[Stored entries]

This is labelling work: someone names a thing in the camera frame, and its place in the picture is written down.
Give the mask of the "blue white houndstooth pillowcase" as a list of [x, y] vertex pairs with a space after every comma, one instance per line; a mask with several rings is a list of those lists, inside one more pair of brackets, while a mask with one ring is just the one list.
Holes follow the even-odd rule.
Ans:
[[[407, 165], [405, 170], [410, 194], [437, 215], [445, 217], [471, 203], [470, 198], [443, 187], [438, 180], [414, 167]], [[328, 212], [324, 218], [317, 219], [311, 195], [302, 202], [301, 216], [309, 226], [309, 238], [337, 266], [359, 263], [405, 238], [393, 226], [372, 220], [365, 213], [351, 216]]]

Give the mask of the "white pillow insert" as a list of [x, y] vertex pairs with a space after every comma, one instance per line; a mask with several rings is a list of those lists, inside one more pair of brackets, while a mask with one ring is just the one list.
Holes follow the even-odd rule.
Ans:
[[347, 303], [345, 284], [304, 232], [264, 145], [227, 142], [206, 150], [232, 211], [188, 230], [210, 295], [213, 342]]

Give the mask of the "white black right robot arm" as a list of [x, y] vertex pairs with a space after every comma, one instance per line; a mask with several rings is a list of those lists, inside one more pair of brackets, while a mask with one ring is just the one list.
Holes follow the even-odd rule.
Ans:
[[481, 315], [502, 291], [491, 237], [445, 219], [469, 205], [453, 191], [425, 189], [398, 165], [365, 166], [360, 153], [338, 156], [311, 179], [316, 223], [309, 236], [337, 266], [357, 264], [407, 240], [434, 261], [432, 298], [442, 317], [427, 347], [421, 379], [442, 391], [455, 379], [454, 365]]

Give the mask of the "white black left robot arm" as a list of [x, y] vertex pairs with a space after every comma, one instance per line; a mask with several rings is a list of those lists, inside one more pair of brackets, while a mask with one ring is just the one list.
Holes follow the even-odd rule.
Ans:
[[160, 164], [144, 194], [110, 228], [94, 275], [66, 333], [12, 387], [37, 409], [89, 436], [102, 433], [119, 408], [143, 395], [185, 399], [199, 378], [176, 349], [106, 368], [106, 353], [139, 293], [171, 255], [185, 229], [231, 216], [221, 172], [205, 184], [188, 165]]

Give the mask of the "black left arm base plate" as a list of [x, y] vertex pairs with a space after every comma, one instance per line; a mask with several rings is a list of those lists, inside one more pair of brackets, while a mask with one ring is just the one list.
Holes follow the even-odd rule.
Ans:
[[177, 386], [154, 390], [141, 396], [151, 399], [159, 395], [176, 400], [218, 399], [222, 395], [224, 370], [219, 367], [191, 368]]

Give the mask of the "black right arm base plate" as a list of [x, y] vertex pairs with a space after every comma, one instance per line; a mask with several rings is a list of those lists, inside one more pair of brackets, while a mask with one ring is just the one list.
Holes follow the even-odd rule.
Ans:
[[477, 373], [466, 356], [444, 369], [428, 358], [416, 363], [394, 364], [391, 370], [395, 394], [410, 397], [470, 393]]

EXERCISE OBJECTIVE - Where the string "base" appears in a line of the entries above, return that line.

SOLUTION TO THIS PROBLEM -
Give the mask of the "black left arm base plate" as a list of [x, y] vertex pairs with a space after every comma, one instance per line; a mask with several rings is a list of those lists, inside one more pair of brackets, while a mask with one ring is just the one list.
Give the mask of the "black right arm base plate" as a list of [x, y] vertex pairs with a space after every comma, one instance per line; a mask with several rings is a list of those lists, inside one more pair of brackets, while a mask with one ring is just the one list.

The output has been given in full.